When the judges are introduced, I’m thrilled to see Vogue’s cranky food writer Jeffrey Steingarten in his usual center seat, where he can antagonize his peers—Ted Allen, the food expert from Queer Eye for the Straight Guy, and Karine Bakhoum, founder of KB Network news, a restaurant PR company. All three take the opportunity to comment on the crappiness of tilapia, but as usual, Steingarten puts it most snarkily: “Well, obviously, they have to work very hard to make the secret ingredient even edible, and they’re working very hard.” At that, Brown defends the Food Network’s approach, praising tilapia as a blank slate for culinary creativity.
Back on the floor, boring old Batali has his sous chefs pounding filets and slicing cucumbers while Dufresne is curiously stooped over a calculator. It turns out he’s trying to figure out how much transglutaminase he will need to make noodles out of fish. Brown is, again, all a-twitter as he describes this enzyme as “meat glue,” explaining that Dufresne could, if the temperature is just right, “glue” two pieces of meat or fish together. The chef combines the fish and transglutaminase in the food processor to make a paste, which he forces through a fine screen.
We return to the Iron Chef, who is working on tilapia involtini—a Sicilian word for rolled, stuffed meat.
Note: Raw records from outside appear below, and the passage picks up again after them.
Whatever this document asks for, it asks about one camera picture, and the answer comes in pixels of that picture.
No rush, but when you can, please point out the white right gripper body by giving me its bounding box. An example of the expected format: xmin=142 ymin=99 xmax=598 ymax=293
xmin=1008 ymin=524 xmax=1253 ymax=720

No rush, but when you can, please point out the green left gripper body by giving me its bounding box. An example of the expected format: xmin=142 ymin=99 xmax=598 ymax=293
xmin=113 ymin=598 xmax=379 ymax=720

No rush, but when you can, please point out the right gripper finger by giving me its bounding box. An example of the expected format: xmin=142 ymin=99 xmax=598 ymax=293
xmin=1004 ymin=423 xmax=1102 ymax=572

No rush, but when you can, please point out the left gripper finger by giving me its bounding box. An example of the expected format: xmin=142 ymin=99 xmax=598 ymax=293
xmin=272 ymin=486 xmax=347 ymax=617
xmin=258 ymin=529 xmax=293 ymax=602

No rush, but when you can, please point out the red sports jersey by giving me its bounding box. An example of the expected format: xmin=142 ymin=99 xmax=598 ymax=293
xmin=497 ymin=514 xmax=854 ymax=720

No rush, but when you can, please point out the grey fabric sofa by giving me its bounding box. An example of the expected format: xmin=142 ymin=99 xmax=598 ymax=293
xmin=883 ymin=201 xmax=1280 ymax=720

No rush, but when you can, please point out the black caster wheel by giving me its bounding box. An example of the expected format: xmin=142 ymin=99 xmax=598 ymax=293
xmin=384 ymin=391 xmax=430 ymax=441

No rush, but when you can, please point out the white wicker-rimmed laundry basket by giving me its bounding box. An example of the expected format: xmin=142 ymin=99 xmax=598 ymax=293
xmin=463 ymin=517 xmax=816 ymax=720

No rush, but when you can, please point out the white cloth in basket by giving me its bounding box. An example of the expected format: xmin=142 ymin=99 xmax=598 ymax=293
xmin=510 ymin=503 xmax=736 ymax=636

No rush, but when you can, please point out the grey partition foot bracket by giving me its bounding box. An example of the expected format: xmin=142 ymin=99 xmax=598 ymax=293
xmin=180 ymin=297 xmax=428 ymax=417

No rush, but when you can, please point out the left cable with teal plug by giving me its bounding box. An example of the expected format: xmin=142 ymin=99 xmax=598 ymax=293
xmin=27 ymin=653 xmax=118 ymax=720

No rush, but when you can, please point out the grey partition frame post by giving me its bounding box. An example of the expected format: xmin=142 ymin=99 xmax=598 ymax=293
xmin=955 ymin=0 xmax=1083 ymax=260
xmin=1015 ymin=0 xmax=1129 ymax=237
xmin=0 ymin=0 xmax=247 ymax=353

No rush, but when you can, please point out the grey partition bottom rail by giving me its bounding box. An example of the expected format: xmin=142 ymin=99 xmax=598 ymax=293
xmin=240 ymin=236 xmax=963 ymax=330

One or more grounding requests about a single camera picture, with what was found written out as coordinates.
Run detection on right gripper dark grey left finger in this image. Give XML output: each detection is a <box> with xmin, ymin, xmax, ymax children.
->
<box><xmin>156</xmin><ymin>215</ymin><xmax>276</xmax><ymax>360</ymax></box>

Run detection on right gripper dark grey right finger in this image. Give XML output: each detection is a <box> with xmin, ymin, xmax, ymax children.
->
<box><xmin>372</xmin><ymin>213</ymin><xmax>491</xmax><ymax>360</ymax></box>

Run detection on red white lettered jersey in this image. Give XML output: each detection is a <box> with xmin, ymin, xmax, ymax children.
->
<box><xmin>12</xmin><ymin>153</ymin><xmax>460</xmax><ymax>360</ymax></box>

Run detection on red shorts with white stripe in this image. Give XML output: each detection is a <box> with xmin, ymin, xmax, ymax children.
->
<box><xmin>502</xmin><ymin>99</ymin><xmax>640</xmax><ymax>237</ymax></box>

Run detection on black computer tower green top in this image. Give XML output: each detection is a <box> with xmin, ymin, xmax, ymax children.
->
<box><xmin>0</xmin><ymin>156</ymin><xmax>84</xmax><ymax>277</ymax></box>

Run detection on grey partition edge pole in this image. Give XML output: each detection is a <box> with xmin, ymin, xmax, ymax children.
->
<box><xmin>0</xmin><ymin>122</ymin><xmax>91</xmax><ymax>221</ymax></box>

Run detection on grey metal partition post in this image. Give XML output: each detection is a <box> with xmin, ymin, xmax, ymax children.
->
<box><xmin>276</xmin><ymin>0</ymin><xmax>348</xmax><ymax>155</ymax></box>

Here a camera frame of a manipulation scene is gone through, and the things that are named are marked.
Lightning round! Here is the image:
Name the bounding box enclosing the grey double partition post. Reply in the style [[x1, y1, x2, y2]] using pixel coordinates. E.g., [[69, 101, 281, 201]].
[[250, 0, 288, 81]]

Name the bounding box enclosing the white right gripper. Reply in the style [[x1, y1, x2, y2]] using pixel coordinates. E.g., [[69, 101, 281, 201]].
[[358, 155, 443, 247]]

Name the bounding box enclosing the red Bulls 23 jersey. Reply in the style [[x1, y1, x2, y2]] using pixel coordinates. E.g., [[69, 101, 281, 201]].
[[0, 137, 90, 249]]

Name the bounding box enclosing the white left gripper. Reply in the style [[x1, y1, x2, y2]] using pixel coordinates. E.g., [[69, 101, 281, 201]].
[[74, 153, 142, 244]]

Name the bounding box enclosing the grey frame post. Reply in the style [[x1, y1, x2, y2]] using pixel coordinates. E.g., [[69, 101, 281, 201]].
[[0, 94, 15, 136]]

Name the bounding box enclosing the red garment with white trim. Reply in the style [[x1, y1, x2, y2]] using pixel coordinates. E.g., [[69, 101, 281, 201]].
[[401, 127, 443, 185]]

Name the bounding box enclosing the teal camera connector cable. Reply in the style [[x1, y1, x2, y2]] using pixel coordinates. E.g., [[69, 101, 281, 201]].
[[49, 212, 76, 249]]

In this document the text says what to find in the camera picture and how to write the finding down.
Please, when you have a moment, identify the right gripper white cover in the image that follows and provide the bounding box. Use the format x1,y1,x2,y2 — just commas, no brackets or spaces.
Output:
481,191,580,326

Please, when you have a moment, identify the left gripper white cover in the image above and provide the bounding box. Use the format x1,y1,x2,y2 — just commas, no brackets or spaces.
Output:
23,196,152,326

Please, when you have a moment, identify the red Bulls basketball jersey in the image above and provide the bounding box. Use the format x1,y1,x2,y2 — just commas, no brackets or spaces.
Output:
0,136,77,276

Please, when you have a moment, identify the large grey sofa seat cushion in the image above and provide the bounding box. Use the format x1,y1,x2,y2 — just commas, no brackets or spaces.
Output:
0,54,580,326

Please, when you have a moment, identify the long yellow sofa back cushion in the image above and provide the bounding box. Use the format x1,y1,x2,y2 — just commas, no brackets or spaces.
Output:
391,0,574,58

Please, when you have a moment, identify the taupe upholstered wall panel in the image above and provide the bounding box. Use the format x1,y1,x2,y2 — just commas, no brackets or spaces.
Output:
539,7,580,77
The fact that Brown has never heard of involtini is pretty amazing after his impromptu lecture on transglutaminase. On the other side of the Kitchen Stadium, he sees something so exciting that he blurts out the dirtiest exclamation I’ve heard since the Japanese Iron Chef judges used to say things like, “Mmm, there’s an explosion in my mouth!” Brown yells: “Oh, my, dear Lord! Chef Dufresne is extruding! Oh! He’s extruding . . . right into that vessel with the controlled heat!” Sure enough, the camera cuts to the challenger shooting a long stream of fish noodle out of a hand-held pump and into the immersion circulator.
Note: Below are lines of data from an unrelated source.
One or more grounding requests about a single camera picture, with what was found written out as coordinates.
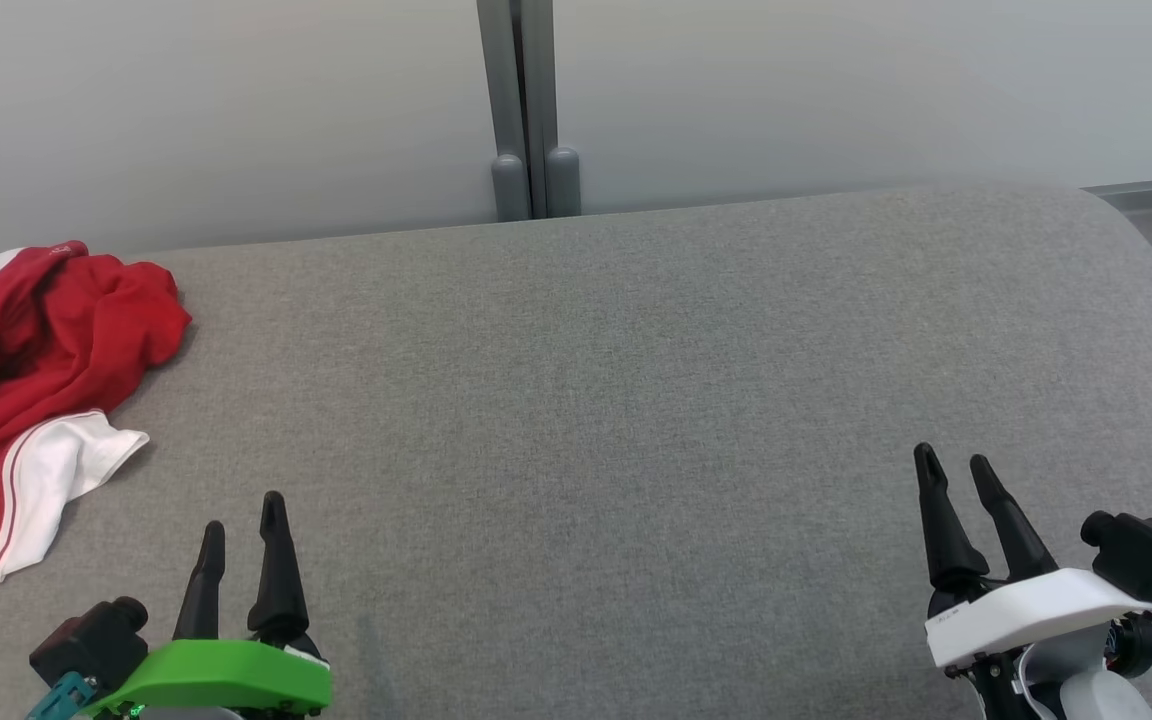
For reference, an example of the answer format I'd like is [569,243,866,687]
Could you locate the red shorts with white panels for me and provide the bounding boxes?
[0,240,193,426]

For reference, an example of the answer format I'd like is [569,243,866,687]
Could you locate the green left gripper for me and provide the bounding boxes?
[84,491,333,720]

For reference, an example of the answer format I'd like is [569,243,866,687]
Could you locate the red and white shorts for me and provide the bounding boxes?
[0,395,151,593]

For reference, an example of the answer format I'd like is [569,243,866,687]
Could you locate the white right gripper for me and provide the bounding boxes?
[914,443,1148,720]

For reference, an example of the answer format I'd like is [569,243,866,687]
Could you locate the grey metal partition post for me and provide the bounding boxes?
[476,0,534,223]
[521,0,583,219]

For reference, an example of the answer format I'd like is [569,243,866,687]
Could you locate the teal left cable connector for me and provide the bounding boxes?
[24,672,99,720]

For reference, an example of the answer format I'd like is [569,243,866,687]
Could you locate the grey metal partition frame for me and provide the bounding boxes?
[1084,165,1152,201]

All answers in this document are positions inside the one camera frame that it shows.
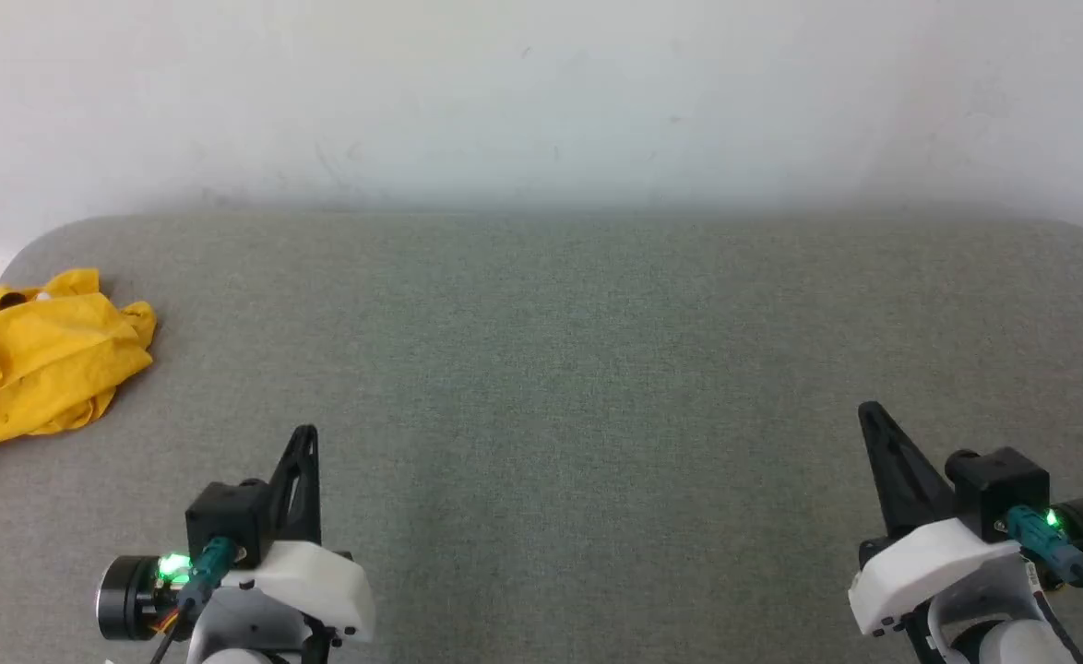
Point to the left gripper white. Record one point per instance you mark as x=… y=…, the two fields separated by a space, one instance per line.
x=320 y=590

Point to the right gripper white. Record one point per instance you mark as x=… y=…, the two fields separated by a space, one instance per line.
x=929 y=563

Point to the yellow t-shirt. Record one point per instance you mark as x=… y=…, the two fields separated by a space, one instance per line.
x=43 y=360

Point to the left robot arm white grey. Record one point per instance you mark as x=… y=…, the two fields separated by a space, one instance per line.
x=246 y=636

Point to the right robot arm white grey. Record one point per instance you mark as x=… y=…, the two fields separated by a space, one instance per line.
x=1012 y=646

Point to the left gripper black motor cylinder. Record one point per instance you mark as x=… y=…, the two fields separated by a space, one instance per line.
x=126 y=599

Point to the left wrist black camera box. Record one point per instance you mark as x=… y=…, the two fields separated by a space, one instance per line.
x=228 y=516

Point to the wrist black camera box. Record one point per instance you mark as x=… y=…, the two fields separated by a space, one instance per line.
x=1003 y=489
x=228 y=516

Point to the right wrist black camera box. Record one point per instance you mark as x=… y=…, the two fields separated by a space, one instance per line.
x=1003 y=489
The challenger, Dufresne, extruding fish noodles.
photo: Nina Lalli
Next, Dufresne makes arugula juice and thickens it with Xantham gum and the plating begins all around. A sous chef for the challenger dips a paintbrush into the licorice syrup and draws a long, broad stroke across a white plate. During the judging, Steingarten accuses a stunned Ted Allen of liking tilapia because it is “bred for the American taste against fishiness,” and tells Dufresne that he may have given the bland fish too much help. Bakhoum puts it well when she says, of a dish combining tilapia with coffee-flavored cous cous on the licorice paint stroke: “It’s very unique and creative, and interesting—definitely. Don’t know if I’d ever like to eat it again.”
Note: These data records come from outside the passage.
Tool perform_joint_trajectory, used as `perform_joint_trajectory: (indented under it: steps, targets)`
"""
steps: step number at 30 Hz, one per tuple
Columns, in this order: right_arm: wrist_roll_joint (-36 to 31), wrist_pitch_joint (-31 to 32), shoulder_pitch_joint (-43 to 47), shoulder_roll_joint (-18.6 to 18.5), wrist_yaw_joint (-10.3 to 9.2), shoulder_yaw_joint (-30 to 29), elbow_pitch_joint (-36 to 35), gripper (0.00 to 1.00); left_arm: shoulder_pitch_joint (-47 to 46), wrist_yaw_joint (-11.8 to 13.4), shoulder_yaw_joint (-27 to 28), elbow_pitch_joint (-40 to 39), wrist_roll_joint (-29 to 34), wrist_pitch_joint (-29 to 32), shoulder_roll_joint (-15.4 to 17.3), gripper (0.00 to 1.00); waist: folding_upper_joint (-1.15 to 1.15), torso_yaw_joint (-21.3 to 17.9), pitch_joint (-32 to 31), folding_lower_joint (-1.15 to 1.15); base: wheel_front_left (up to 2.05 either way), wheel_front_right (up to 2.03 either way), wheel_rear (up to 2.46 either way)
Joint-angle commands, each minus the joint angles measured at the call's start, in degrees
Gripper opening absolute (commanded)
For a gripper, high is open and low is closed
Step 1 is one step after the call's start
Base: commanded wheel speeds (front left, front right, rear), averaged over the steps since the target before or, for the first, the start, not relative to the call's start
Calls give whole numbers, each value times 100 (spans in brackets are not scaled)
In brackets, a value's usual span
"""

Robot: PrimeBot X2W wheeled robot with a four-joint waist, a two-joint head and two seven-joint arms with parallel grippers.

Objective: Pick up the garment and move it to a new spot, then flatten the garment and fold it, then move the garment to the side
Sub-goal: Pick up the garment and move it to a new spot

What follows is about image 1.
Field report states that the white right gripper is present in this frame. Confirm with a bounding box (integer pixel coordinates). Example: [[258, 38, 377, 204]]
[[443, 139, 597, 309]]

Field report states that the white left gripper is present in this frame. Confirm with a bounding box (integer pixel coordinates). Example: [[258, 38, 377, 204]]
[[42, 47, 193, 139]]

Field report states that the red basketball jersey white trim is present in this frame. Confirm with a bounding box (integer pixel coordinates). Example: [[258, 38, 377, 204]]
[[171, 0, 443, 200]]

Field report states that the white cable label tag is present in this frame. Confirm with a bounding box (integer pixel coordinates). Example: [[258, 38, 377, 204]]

Unsurprisingly, Batali’s dishes are more user-friendly. He incurs some criticism for the texture of the fish, but the taste factor is there, and the themes are accessible: deconstructed fish-and-chips, a take on involtini, a take on gazpacho, a Moroccan-inspired dish. In the end, the Iron Chef wins on taste (22-17). The plating is a virtual tie (13 for Batali, 12.5 for Dufresne.) Dufresne’s victory in the originality category (14-11) isn’t enough to save him.
The chairman announces Batali’s win with a holler and a karate chop, and the two men poignantly bow and shake hands. The blank slate battle is over.